Task details
Each entry that follows must be output without any deviation.

Input for this task Start Marker

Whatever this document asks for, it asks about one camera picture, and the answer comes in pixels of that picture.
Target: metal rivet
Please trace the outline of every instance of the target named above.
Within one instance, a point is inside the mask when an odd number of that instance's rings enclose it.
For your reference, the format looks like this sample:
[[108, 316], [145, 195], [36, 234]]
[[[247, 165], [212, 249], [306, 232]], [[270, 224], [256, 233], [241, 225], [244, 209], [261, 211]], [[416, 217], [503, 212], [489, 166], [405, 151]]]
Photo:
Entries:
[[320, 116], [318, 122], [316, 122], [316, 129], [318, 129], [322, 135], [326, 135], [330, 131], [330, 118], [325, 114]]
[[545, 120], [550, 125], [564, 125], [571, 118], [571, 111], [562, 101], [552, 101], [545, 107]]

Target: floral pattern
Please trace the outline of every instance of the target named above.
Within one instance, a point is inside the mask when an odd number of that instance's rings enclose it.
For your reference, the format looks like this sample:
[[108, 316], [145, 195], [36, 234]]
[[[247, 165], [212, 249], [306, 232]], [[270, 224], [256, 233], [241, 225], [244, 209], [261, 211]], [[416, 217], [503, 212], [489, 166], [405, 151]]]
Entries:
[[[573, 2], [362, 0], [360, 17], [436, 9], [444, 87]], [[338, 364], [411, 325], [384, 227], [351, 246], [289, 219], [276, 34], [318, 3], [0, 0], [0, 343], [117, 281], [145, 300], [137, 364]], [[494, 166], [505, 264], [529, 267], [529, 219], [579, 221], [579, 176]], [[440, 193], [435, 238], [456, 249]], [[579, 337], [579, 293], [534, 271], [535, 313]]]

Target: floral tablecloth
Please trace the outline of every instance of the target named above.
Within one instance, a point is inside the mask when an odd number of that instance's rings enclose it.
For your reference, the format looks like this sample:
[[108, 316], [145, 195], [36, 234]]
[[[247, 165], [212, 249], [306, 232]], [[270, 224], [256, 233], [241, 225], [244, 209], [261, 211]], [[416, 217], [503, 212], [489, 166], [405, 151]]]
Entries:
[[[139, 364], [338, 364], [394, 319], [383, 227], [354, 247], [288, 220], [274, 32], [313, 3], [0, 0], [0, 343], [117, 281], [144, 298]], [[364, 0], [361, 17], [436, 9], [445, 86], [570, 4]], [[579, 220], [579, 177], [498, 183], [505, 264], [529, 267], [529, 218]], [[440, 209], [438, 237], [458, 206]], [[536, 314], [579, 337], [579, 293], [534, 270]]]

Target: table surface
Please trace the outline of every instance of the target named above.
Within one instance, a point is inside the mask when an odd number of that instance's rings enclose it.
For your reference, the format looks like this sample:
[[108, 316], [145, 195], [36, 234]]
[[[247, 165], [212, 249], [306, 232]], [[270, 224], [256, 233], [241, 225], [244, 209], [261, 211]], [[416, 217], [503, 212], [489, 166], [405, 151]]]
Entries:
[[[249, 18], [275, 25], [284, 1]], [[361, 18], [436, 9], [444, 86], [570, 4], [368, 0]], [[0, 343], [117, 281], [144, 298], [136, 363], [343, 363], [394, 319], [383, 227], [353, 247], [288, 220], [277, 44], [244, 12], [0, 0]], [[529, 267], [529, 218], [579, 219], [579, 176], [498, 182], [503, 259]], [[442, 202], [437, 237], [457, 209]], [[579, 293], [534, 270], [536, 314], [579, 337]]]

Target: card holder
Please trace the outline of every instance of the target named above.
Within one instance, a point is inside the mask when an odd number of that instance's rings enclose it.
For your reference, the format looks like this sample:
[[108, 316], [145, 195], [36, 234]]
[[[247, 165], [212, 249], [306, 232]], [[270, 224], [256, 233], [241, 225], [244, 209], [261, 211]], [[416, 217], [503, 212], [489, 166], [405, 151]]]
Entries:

Input for this task End Marker

Exercise output
Whatever this document asks for, it asks about one camera picture, and the answer comes in pixels of that picture.
Target: metal rivet
Please trace the outline of every instance of the target named above.
Within one instance, a point is inside the mask when an odd number of that instance's rings enclose it.
For your reference, the format looks like this sample:
[[108, 316], [145, 195], [36, 234]]
[[[247, 165], [212, 249], [306, 232]], [[270, 224], [256, 233], [241, 225], [244, 209], [261, 211]], [[416, 217], [503, 212], [489, 166], [405, 151]]]
Photo:
Entries:
[[320, 116], [318, 122], [316, 122], [316, 129], [318, 129], [322, 135], [326, 135], [330, 131], [330, 118], [325, 114]]
[[545, 120], [550, 125], [564, 125], [571, 118], [571, 111], [562, 101], [552, 101], [545, 107]]

Target: floral pattern
Please trace the outline of every instance of the target named above.
Within one instance, a point is inside the mask when an odd number of that instance's rings enclose it.
For your reference, the format looks like this sample:
[[108, 316], [145, 195], [36, 234]]
[[[247, 165], [212, 249], [306, 232]], [[270, 224], [256, 233], [241, 225], [244, 209], [261, 211]], [[416, 217], [503, 212], [489, 166], [405, 151]]]
Entries:
[[[573, 2], [362, 0], [360, 17], [436, 9], [444, 87]], [[338, 364], [411, 325], [384, 227], [351, 246], [289, 219], [276, 34], [318, 3], [0, 0], [0, 343], [117, 281], [145, 300], [137, 364]], [[494, 166], [505, 264], [529, 267], [529, 219], [579, 221], [579, 176]], [[440, 193], [435, 238], [456, 249]], [[579, 337], [579, 293], [534, 271], [535, 313]]]

Target: floral tablecloth
Please trace the outline of every instance of the target named above.
Within one instance, a point is inside the mask when an odd number of that instance's rings enclose it.
For your reference, the format looks like this sample:
[[108, 316], [145, 195], [36, 234]]
[[[247, 165], [212, 249], [306, 232]], [[270, 224], [256, 233], [241, 225], [244, 209], [261, 211]], [[416, 217], [503, 212], [489, 166], [405, 151]]]
Entries:
[[[139, 364], [338, 364], [394, 319], [383, 227], [354, 247], [288, 220], [274, 32], [313, 3], [0, 0], [0, 343], [117, 281], [144, 298]], [[364, 0], [361, 17], [436, 9], [445, 86], [570, 4]], [[579, 220], [579, 177], [498, 183], [505, 264], [529, 267], [529, 218]], [[440, 209], [438, 237], [458, 206]], [[536, 314], [579, 337], [579, 293], [534, 270]]]

Target: table surface
Please trace the outline of every instance of the target named above.
Within one instance, a point is inside the mask when an odd number of that instance's rings enclose it.
For your reference, the format looks like this sample:
[[108, 316], [145, 195], [36, 234]]
[[[247, 165], [212, 249], [306, 232]], [[270, 224], [256, 233], [241, 225], [244, 209], [261, 211]], [[416, 217], [503, 212], [489, 166], [405, 151]]]
Entries:
[[[249, 18], [275, 25], [284, 1]], [[361, 18], [436, 9], [444, 86], [570, 4], [368, 0]], [[0, 343], [117, 281], [144, 298], [136, 363], [343, 363], [394, 319], [383, 227], [353, 247], [288, 220], [277, 44], [244, 12], [0, 0]], [[529, 267], [529, 218], [579, 219], [579, 176], [498, 182], [503, 259]], [[442, 202], [437, 237], [457, 209]], [[579, 293], [534, 270], [536, 314], [579, 337]]]

Target: card holder
Please trace the outline of every instance of the target named above.
Within one instance, a point is inside the mask when an odd number of that instance's rings enclose it.
For your reference, the format looks like this sample:
[[108, 316], [145, 195], [36, 234]]
[[[247, 165], [212, 249], [306, 232]], [[270, 224], [256, 233], [241, 225], [244, 209], [261, 211]], [[416, 217], [503, 212], [489, 166], [405, 151]]]
Entries:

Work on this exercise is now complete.